__To do__:
Produce an exact copy of the lines from the line that contains "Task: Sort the" to the end of the listing below.

__Information provided__:
________________________
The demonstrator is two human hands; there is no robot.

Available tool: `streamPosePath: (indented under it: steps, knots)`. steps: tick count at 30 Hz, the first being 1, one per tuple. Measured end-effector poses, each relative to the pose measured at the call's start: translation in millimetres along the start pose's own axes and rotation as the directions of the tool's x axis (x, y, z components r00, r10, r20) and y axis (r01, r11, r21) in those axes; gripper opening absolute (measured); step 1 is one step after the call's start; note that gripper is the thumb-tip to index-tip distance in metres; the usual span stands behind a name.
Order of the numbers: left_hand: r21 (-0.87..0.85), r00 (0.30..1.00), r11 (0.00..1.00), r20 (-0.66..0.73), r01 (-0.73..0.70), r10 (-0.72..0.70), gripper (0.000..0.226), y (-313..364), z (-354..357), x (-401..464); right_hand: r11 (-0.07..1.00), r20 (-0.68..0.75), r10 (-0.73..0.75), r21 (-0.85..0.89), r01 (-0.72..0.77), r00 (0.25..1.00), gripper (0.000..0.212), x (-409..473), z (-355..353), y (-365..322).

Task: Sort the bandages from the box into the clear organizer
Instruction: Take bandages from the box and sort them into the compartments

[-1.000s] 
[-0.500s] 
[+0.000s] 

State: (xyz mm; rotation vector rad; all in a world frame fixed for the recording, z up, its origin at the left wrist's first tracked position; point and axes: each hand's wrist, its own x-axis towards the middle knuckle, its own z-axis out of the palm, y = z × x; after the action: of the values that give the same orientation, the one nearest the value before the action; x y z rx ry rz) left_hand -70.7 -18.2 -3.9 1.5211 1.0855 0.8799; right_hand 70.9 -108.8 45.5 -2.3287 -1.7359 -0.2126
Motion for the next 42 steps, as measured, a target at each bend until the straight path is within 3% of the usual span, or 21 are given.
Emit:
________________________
__Task result__:
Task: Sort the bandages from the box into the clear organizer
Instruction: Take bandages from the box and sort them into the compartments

[-1.000s] 
[-0.500s] 
[+0.000s] 

State: (xyz mm; rotation vector rad; all in a world frame fixed for the recording, z up, its origin at the left wrist's first tracked position; point and axes: each hand's wrist, its own x-axis towards the middle knuckle, its own z-axis out of the palm, y = z × x; after the action: of the values that give the same orientation, the one nearest the value before the action; x y z rx ry rz) left_hand -70.7 -18.2 -3.9 1.5211 1.0855 0.8799; right_hand 70.9 -108.8 45.5 -2.3287 -1.7359 -0.2126
Motion for the next 42 steps, as measured, a target at each bend until the straight path is within 3% of the usual span, or 21 are given.
Emit:

Work on the exercise is now finished.